Records drawn from a dataset
Start of Block

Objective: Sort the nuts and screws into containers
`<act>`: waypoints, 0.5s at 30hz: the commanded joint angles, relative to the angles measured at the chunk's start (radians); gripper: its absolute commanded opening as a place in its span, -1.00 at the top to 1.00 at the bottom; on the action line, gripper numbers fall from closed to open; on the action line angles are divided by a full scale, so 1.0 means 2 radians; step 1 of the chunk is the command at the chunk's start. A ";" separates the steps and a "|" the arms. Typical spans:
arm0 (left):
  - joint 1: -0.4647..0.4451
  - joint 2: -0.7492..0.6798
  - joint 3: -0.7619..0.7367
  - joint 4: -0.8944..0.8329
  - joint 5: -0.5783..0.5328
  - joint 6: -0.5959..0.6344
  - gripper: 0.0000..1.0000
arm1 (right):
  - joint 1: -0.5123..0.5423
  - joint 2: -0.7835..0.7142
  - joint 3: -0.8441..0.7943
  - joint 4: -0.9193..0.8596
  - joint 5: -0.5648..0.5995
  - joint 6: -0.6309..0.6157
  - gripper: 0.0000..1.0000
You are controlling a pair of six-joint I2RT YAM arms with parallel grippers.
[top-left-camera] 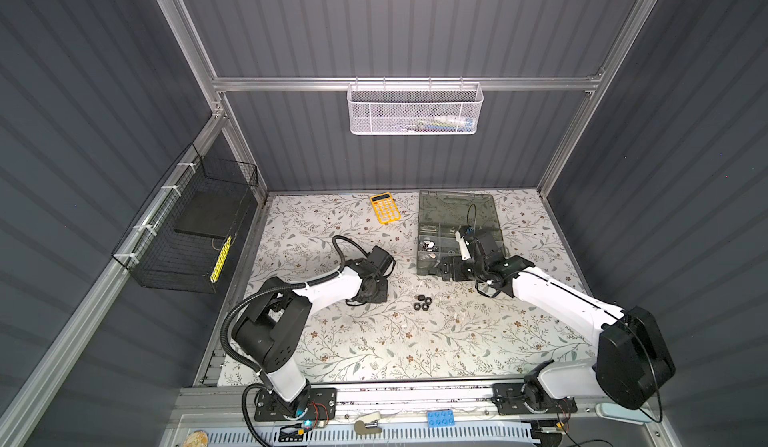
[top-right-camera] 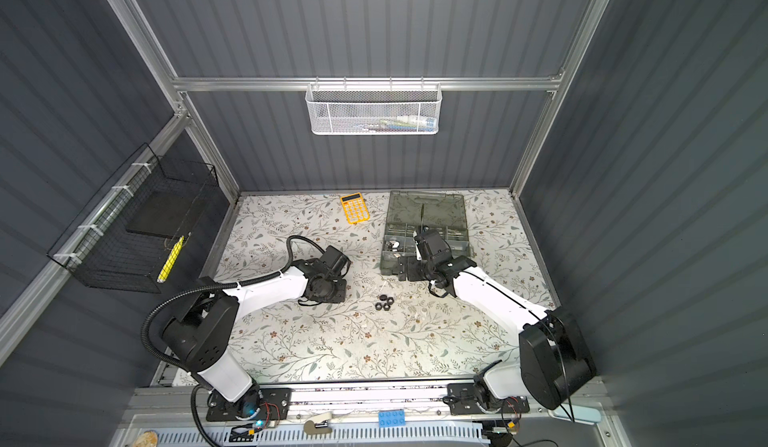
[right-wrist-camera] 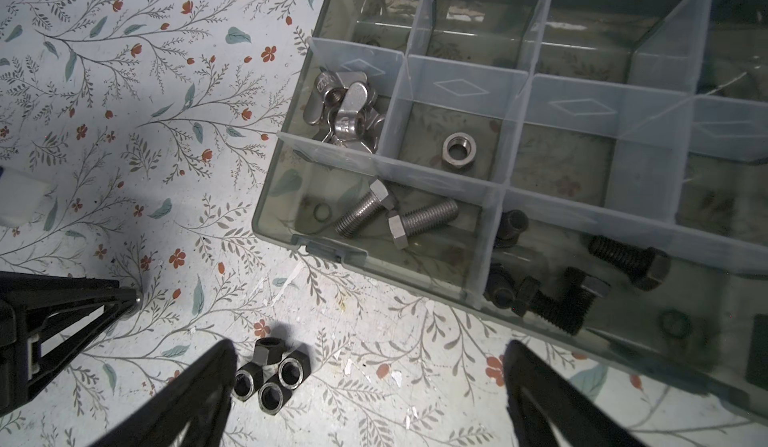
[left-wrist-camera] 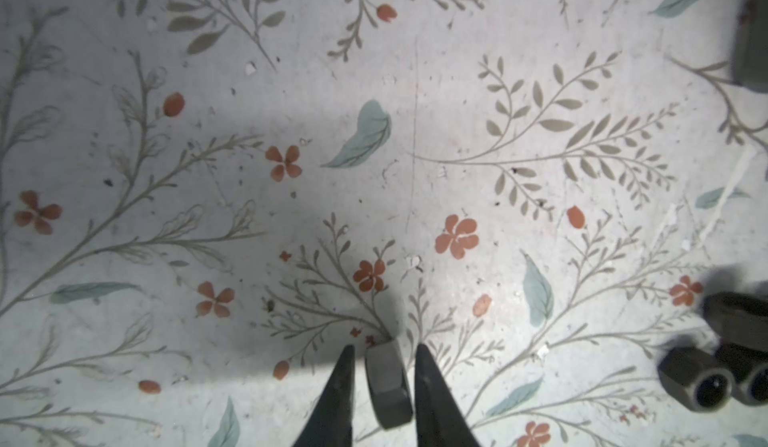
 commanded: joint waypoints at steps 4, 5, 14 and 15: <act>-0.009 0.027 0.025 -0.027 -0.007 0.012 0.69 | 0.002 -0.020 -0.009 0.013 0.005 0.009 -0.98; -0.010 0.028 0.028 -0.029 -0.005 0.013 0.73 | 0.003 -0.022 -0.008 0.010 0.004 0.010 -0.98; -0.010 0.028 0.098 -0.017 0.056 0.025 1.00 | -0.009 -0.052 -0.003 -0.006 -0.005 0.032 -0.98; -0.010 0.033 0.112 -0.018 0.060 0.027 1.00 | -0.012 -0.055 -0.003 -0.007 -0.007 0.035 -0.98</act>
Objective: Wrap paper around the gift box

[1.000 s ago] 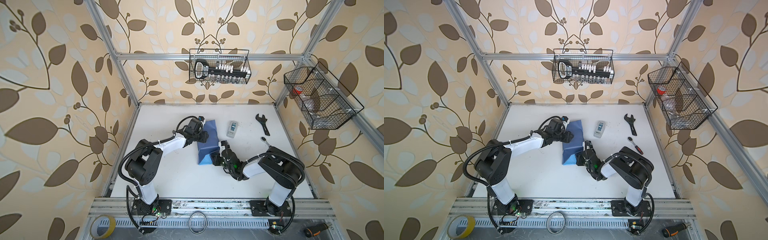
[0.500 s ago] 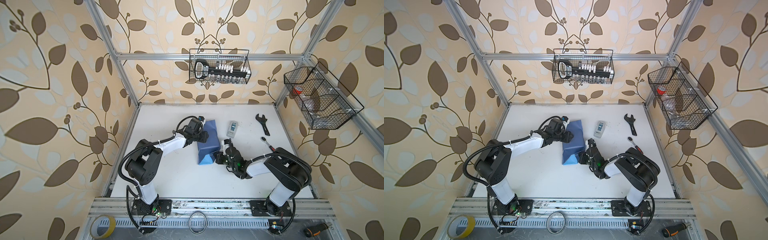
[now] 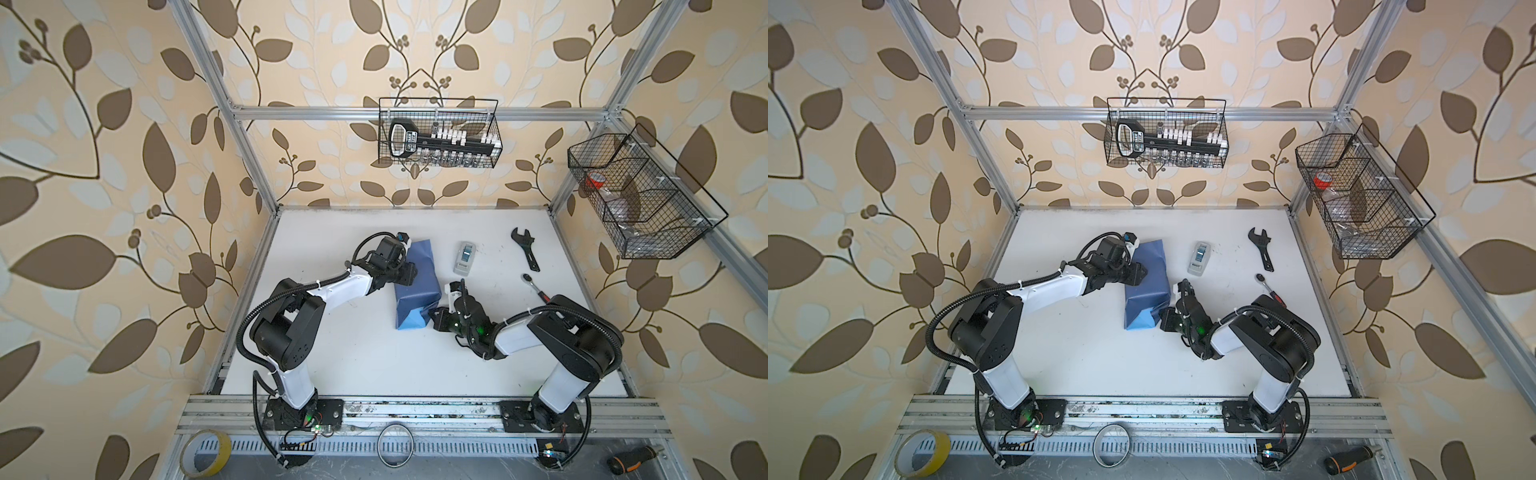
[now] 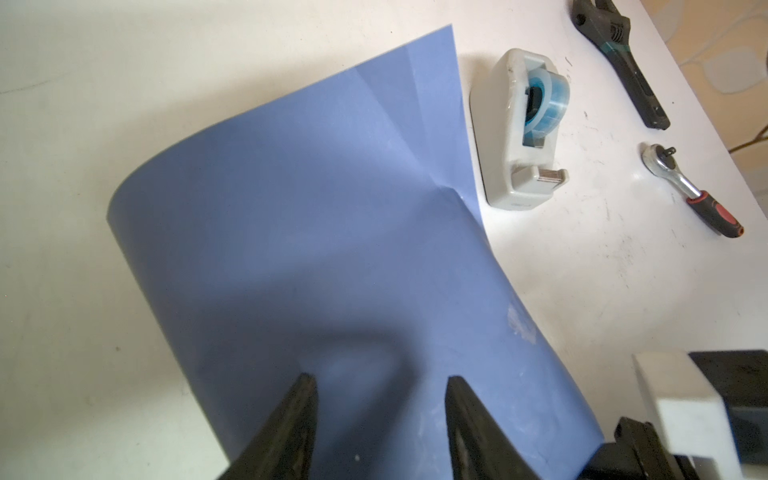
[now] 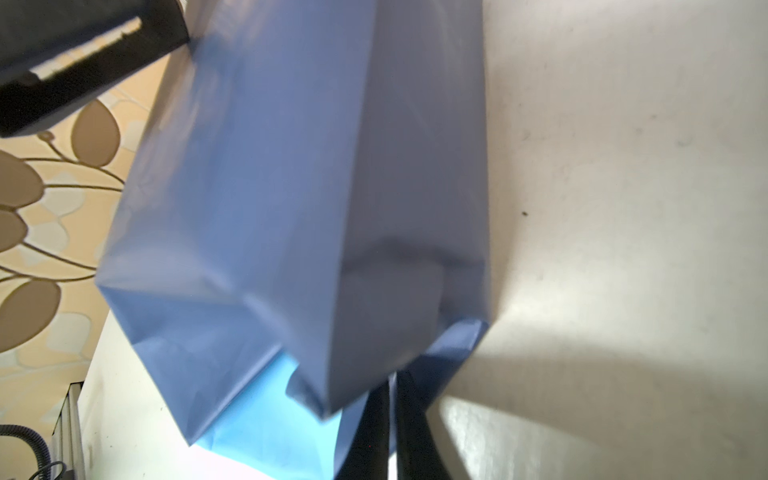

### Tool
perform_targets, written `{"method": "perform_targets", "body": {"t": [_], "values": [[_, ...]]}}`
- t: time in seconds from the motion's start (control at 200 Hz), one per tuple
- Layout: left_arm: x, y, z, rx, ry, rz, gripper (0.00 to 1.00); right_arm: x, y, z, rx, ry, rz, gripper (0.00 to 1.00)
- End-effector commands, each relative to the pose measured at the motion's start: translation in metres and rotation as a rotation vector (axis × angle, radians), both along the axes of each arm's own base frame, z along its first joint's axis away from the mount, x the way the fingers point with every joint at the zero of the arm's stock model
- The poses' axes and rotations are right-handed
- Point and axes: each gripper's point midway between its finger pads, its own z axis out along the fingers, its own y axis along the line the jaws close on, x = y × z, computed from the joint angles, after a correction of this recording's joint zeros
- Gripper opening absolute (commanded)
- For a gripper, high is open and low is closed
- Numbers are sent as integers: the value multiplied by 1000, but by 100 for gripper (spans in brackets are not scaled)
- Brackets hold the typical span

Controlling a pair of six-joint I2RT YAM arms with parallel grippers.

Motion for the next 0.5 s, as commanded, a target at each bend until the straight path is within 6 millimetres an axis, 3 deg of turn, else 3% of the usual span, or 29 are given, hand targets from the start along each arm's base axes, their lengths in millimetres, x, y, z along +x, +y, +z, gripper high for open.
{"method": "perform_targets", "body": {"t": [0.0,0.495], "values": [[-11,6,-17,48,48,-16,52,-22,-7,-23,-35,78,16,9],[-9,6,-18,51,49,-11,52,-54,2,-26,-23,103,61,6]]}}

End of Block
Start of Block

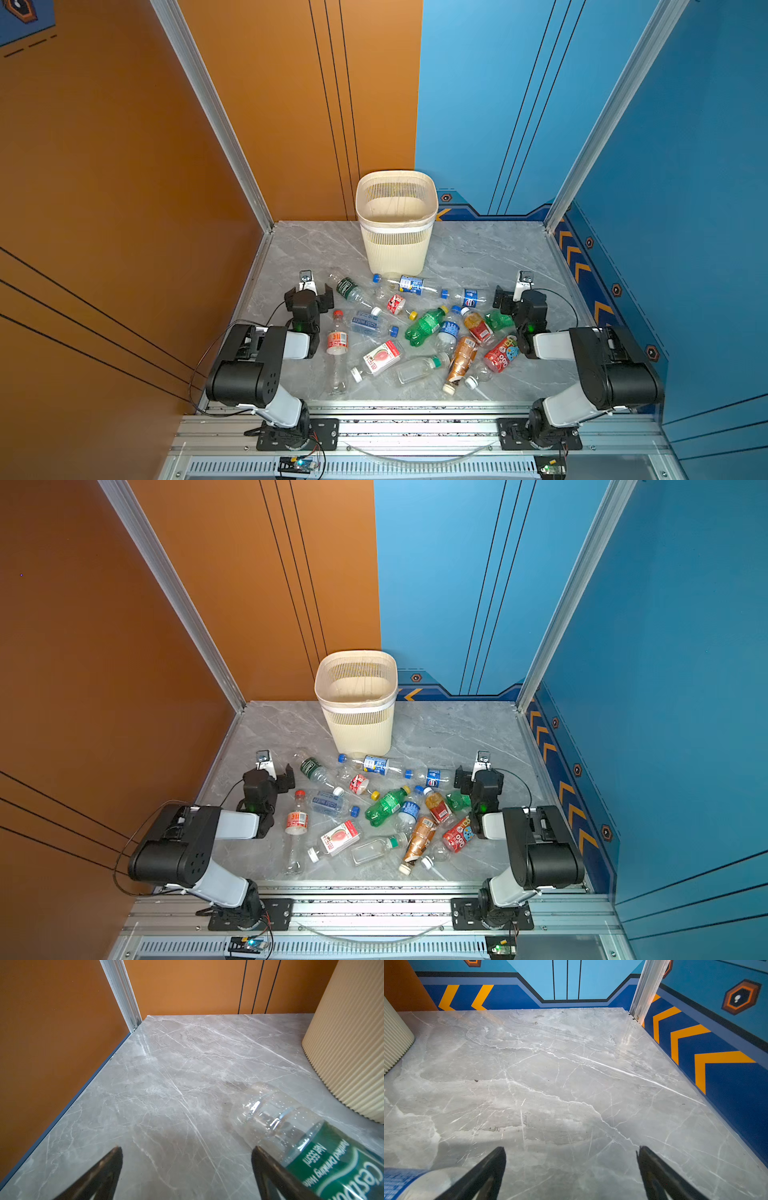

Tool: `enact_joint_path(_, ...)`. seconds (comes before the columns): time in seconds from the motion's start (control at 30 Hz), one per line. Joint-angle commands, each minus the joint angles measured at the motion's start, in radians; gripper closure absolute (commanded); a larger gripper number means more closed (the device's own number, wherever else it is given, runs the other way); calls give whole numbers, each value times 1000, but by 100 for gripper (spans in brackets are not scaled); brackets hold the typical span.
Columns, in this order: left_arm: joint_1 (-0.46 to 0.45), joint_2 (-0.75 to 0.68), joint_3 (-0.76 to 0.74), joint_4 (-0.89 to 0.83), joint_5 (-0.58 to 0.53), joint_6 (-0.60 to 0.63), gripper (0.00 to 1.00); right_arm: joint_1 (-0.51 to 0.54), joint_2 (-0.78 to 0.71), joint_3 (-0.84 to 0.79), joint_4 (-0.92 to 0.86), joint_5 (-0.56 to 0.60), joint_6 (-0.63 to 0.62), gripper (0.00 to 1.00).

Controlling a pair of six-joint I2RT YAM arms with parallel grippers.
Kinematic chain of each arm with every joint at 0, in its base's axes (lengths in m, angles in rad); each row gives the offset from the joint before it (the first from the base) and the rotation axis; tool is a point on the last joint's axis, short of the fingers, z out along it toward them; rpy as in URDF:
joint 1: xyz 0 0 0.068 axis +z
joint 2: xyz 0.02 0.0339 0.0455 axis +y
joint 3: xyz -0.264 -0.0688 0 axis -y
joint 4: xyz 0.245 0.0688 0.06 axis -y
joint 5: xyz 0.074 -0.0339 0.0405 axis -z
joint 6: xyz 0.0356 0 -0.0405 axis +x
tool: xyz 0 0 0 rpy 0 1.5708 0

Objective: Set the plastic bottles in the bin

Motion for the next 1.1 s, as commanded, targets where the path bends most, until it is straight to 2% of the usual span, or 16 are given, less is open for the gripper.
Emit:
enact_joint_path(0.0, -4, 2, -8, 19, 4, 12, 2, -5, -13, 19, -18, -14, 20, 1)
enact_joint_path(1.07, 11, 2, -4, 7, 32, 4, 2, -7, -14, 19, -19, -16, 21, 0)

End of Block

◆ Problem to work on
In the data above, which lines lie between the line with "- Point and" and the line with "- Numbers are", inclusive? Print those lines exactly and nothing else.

◆ Reply to the task
- Point and axes: each gripper's point midway between its finger pads, its own z axis out along the fingers, its own y axis along the line the jaws close on, x = y × z, computed from the joint angles, after a correction of this recording's joint zeros
- Gripper opening absolute (commanded)
- For a gripper, high is open and low is closed
- Numbers are sent as integers: the value multiplied by 1000, but by 100 for gripper (spans in brackets are not scaled)

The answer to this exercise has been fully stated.